Ethmia epilygella

Scientific classification
- Kingdom: Animalia
- Phylum: Arthropoda
- Clade: Pancrustacea
- Class: Insecta
- Order: Lepidoptera
- Family: Depressariidae
- Genus: Ethmia
- Species: E. epilygella
- Binomial name: Ethmia epilygella Powell, 1973

= Ethmia epilygella =

- Genus: Ethmia
- Species: epilygella
- Authority: Powell, 1973

Species of moth

Ethmia epilygella is a species of small, nocturnal moths belonging to the family Depressariidae. The species is found in Brazil, where it inhabits a variety of habitats including forests, deserts, and suburban areas. Adults of the species have a wingspan of about 9.6–10.3 mm and are generally grayish-brown in color, with white or gray markings on the wings. The larvae of Ethmia epilygella feed on the leaves of plants in the family Onagraceae and can cause significant damage to these plants if their populations become abundant.

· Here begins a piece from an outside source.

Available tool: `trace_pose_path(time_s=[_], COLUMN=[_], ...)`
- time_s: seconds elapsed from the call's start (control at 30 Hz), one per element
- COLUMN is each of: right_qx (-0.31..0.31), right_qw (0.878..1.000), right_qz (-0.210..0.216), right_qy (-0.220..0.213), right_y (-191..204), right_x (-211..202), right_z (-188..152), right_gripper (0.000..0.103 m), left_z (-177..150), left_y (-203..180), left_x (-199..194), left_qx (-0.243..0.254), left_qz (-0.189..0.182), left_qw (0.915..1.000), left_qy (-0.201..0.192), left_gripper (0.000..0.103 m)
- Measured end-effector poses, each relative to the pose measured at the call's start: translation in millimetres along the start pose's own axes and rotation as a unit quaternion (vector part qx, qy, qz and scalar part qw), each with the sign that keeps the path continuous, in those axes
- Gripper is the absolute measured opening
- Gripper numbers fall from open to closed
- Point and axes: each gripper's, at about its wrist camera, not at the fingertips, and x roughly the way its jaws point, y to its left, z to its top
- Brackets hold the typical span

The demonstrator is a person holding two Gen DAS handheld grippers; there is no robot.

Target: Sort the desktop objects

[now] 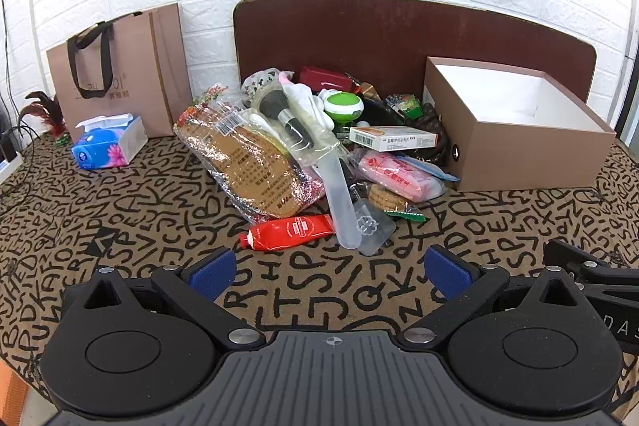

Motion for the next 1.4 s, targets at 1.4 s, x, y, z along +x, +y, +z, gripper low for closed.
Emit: trace_pose_path(time_s=[1.4], right_qx=[-0.014], right_qw=[0.999], right_qz=[0.017], right_qy=[0.048], right_y=[11.6], right_x=[66.2], right_z=[9.7], right_gripper=[0.103], left_z=[7.1], left_y=[15.1], left_x=[69.8], left_qx=[0.012], left_qz=[0.015], left_qw=[0.9990], left_qy=[0.041], left_gripper=[0.103])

Despite its small size and relatively inconspicuous appearance, Ethmia epilygella is of interest to scientists because of its unusual biology and life cycle. The larvae of the species are known to produce a distinctive, sticky web that they use to protect themselves from predators and parasites. Additionally, the species is highly sensitive to changes in its environment, making it a useful indicator of ecological health.